WHAT TO WORK ON → Check every line of the data below for the string "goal", and copy the ones that hold it.
[THE RECORDS — start]
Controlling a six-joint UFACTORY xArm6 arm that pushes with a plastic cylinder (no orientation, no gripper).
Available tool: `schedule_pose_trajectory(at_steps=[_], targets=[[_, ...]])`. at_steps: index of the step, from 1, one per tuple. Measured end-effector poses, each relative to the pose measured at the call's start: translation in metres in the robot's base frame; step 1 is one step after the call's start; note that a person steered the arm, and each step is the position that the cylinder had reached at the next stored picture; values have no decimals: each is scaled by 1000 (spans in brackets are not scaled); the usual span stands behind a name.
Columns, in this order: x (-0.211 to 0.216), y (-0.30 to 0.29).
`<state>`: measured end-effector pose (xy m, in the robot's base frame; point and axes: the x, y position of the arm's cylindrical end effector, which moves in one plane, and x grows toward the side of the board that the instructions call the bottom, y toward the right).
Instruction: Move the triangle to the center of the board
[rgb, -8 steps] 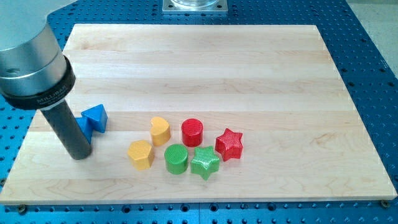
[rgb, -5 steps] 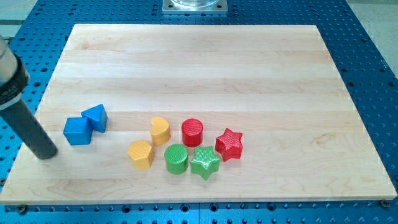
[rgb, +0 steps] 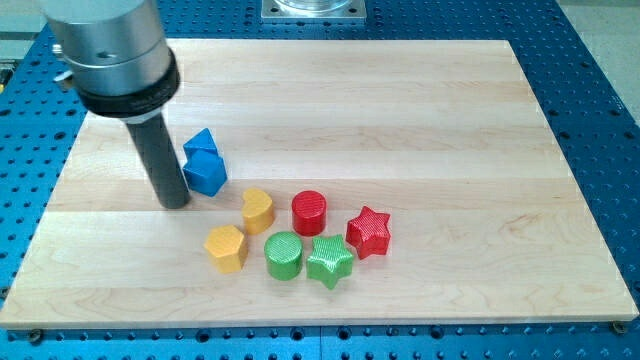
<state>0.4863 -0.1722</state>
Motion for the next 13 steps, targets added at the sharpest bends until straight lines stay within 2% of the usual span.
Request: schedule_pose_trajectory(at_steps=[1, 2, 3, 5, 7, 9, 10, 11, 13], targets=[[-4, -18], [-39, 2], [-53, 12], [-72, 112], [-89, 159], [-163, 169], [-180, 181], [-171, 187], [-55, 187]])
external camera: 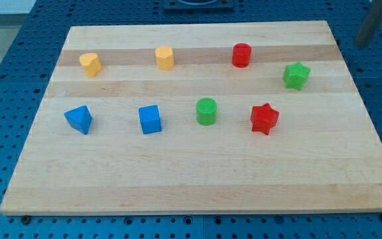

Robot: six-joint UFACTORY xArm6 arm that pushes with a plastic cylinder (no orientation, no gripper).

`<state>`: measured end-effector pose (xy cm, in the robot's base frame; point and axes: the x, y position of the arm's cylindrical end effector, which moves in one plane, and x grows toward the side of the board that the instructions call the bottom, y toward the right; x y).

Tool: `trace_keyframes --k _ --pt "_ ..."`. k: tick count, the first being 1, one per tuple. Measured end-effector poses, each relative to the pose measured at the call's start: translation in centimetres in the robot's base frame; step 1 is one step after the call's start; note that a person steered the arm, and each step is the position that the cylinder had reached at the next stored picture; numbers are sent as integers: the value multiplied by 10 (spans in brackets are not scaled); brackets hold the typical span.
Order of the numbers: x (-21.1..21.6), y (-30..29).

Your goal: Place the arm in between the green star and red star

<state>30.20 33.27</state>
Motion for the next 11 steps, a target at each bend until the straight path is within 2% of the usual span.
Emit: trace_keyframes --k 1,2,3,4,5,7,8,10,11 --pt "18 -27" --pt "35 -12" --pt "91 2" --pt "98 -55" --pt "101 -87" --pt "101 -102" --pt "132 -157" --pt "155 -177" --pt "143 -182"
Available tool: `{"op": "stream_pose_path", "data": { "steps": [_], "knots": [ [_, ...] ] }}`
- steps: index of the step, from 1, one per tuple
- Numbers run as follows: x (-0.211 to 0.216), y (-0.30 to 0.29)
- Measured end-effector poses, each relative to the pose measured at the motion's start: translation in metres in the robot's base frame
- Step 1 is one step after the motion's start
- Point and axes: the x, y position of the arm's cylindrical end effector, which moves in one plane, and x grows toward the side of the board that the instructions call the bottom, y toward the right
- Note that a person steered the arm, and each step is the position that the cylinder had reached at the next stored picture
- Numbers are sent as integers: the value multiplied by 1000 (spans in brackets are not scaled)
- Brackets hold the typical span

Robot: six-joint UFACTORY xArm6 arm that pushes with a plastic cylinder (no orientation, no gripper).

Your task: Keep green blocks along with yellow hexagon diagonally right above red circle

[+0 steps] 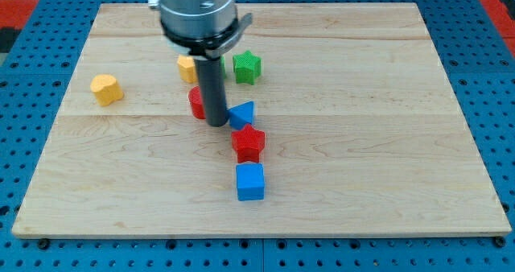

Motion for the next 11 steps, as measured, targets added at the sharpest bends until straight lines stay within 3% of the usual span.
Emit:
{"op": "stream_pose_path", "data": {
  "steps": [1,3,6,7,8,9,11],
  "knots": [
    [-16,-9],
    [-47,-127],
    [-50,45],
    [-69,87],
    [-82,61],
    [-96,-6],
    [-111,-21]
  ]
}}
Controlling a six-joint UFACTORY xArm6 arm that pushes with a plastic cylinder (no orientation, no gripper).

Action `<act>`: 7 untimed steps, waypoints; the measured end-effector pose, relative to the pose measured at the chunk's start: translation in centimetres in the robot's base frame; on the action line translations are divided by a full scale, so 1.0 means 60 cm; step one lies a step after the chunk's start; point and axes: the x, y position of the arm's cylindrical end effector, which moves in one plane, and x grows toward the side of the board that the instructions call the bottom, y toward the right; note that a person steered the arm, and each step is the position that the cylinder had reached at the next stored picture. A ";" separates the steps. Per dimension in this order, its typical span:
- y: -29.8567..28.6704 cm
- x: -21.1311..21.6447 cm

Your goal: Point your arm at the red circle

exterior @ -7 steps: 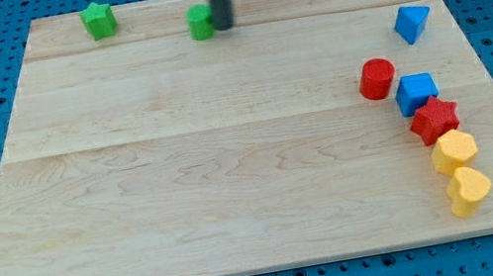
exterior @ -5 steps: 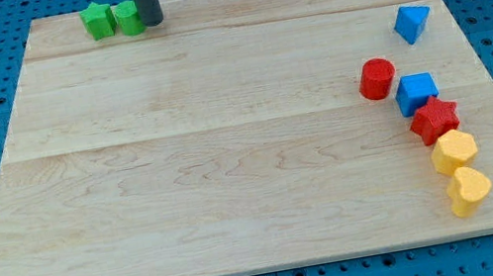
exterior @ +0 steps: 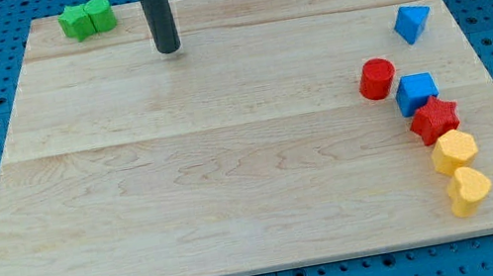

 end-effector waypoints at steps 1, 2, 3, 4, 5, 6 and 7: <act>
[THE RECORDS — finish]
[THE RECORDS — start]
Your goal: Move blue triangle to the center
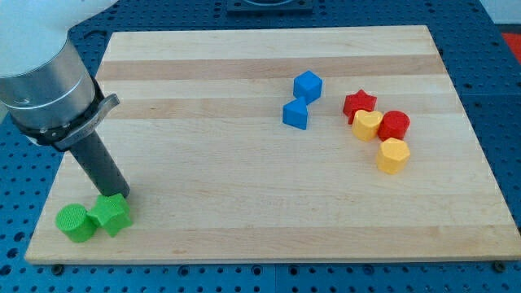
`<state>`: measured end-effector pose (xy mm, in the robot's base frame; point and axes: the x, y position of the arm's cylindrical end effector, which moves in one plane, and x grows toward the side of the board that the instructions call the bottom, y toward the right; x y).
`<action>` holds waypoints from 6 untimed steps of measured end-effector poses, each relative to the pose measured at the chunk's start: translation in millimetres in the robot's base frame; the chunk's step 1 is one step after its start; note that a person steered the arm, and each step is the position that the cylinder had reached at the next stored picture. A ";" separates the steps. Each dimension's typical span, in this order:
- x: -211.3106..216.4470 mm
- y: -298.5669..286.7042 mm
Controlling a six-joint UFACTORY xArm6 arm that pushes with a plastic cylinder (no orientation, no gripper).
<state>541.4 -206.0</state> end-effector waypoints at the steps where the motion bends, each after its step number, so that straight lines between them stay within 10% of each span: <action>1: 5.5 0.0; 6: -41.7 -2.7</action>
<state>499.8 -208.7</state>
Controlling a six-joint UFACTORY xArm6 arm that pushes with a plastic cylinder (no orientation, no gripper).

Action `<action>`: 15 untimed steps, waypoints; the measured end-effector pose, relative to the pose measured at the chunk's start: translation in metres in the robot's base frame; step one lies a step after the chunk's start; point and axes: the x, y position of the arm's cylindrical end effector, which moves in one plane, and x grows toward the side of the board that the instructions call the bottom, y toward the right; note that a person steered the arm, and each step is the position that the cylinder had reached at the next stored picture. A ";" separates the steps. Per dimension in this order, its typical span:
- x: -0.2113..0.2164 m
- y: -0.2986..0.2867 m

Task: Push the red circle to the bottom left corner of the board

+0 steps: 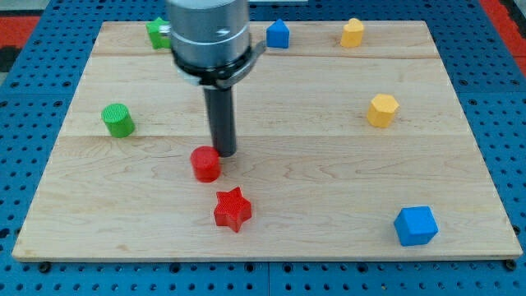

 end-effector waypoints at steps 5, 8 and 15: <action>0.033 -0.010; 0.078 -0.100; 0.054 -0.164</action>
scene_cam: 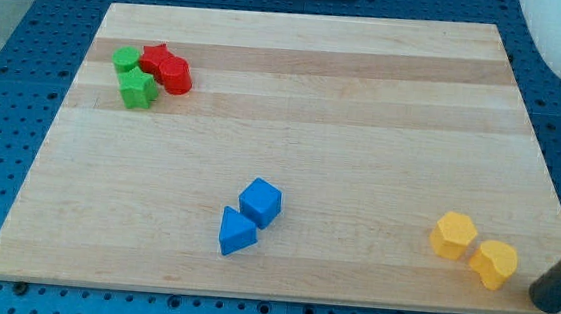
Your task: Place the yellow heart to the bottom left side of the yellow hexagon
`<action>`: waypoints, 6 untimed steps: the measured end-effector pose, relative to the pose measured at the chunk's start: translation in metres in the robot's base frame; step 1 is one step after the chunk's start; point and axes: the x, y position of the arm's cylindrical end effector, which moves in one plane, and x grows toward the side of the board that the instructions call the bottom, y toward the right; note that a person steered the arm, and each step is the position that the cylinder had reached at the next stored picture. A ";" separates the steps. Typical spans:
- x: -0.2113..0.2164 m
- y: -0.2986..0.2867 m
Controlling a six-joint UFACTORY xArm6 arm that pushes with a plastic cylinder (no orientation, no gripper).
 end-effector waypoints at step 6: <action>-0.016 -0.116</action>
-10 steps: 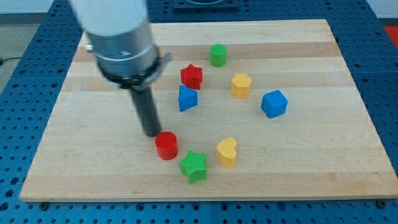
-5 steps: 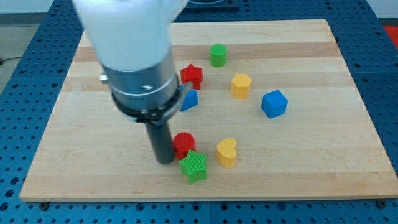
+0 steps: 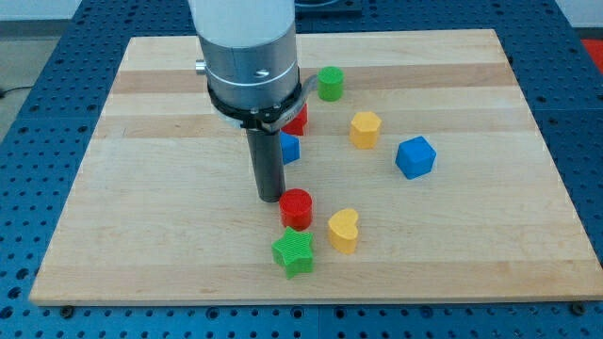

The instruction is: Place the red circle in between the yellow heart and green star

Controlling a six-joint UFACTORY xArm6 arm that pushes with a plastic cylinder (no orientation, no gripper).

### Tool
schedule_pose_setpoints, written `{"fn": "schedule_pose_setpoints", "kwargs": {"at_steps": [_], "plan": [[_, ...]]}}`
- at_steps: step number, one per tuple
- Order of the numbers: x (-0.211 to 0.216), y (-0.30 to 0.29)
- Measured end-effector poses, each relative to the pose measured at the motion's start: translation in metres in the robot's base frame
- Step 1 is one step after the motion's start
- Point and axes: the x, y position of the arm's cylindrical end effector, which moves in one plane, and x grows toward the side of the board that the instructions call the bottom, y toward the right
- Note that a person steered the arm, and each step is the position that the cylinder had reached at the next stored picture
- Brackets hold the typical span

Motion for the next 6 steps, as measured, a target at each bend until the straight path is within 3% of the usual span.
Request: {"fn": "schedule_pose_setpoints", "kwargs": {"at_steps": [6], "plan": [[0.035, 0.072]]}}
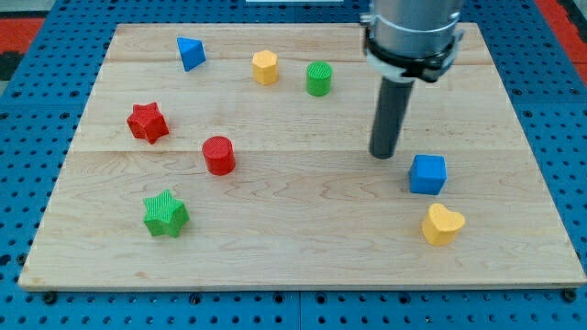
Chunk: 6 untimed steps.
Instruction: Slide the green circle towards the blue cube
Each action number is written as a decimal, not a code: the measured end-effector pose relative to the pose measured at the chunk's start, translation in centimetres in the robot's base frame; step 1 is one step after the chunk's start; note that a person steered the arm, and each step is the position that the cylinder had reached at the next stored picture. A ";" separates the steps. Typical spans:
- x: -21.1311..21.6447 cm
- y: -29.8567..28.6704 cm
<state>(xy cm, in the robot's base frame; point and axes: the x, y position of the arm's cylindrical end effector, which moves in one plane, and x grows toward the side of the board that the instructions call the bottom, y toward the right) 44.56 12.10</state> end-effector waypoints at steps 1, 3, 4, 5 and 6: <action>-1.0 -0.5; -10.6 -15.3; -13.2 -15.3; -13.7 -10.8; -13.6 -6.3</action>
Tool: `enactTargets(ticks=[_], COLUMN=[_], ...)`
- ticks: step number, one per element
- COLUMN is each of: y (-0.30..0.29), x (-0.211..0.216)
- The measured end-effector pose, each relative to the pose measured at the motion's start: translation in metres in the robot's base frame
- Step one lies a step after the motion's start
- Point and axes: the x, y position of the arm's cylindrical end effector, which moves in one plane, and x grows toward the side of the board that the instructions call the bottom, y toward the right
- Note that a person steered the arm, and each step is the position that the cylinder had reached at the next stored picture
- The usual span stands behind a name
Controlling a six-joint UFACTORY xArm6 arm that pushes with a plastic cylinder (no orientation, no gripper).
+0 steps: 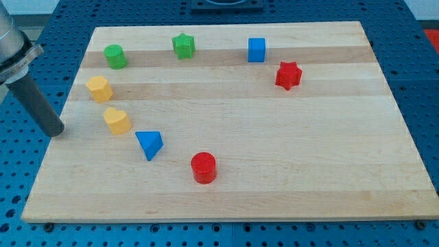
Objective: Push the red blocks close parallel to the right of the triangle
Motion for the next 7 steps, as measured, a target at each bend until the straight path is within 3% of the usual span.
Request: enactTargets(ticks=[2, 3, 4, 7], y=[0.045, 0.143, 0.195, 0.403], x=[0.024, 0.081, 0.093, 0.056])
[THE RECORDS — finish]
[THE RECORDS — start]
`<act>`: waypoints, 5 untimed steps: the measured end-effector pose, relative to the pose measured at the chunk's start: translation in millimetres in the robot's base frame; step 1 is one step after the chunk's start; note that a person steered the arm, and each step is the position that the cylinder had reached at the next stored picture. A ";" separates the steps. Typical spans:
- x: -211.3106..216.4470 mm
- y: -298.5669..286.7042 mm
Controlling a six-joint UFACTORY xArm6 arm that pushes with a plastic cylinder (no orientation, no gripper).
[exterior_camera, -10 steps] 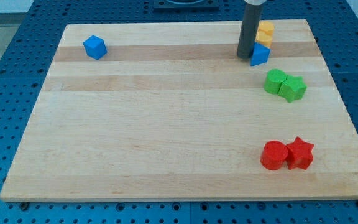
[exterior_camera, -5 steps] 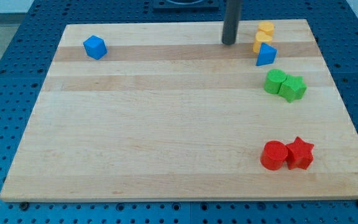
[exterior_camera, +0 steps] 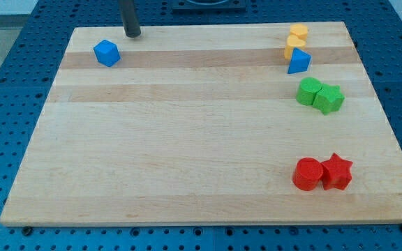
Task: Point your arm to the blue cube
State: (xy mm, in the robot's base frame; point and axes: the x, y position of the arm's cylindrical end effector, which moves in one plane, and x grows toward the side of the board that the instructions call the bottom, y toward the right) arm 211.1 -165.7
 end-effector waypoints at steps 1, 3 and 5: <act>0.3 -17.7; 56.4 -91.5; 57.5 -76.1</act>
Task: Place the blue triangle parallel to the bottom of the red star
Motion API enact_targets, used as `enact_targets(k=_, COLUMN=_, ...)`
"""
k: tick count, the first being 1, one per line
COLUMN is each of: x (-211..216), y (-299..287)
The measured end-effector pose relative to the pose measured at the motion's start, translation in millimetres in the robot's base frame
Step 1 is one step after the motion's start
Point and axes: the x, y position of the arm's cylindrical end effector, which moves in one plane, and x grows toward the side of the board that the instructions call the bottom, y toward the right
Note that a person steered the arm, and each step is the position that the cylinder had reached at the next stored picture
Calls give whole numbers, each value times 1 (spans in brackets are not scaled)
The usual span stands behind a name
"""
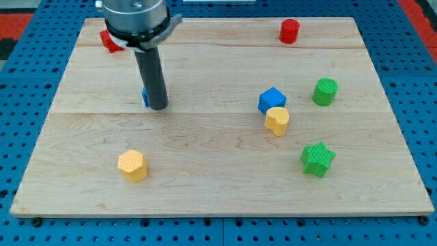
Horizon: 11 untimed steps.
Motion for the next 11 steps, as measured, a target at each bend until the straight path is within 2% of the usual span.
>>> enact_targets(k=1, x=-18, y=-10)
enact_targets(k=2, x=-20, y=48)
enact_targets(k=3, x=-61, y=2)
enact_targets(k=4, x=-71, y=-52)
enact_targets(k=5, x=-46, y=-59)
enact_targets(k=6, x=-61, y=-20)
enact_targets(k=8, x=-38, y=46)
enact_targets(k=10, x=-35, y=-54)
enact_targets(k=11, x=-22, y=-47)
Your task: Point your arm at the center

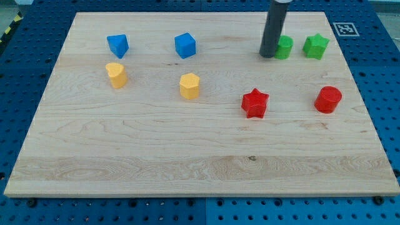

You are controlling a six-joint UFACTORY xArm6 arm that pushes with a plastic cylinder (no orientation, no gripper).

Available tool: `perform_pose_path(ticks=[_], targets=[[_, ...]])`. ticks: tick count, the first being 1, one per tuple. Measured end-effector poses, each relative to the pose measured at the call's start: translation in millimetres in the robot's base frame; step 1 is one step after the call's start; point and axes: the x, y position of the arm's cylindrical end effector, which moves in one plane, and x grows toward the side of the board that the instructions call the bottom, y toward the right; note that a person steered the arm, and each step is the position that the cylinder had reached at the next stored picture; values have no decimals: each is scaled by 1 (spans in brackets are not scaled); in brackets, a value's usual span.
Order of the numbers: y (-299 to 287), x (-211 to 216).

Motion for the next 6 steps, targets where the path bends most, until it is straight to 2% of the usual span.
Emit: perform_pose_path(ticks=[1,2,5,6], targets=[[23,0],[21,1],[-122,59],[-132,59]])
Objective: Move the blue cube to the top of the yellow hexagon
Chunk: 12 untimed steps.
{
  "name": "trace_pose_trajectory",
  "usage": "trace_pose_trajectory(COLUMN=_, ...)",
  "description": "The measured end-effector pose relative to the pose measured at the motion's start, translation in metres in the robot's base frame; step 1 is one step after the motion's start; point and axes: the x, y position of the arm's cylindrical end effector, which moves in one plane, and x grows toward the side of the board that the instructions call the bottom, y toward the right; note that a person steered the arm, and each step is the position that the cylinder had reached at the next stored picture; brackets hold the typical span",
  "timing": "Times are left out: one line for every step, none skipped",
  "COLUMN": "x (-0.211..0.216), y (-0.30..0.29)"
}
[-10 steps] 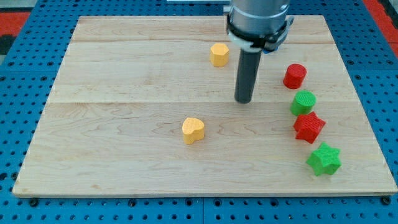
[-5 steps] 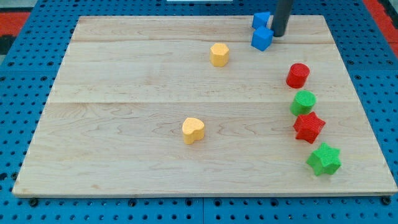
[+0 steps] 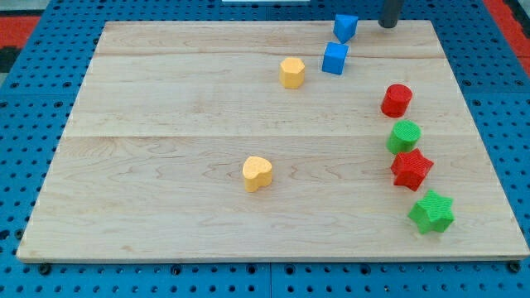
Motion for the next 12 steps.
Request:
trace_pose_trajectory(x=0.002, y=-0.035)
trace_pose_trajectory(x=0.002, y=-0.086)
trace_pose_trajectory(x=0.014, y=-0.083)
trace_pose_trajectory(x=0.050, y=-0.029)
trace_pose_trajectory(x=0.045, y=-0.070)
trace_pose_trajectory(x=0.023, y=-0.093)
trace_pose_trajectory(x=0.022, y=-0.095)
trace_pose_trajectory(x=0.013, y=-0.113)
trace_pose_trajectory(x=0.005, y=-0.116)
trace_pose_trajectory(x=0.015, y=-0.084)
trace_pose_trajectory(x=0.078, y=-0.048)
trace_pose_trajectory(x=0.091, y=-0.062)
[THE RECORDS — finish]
RESPONSE TO THIS TASK →
Your goal: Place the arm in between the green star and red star
Your goal: Point your arm at the red circle
Your goal: Move blue triangle to the center

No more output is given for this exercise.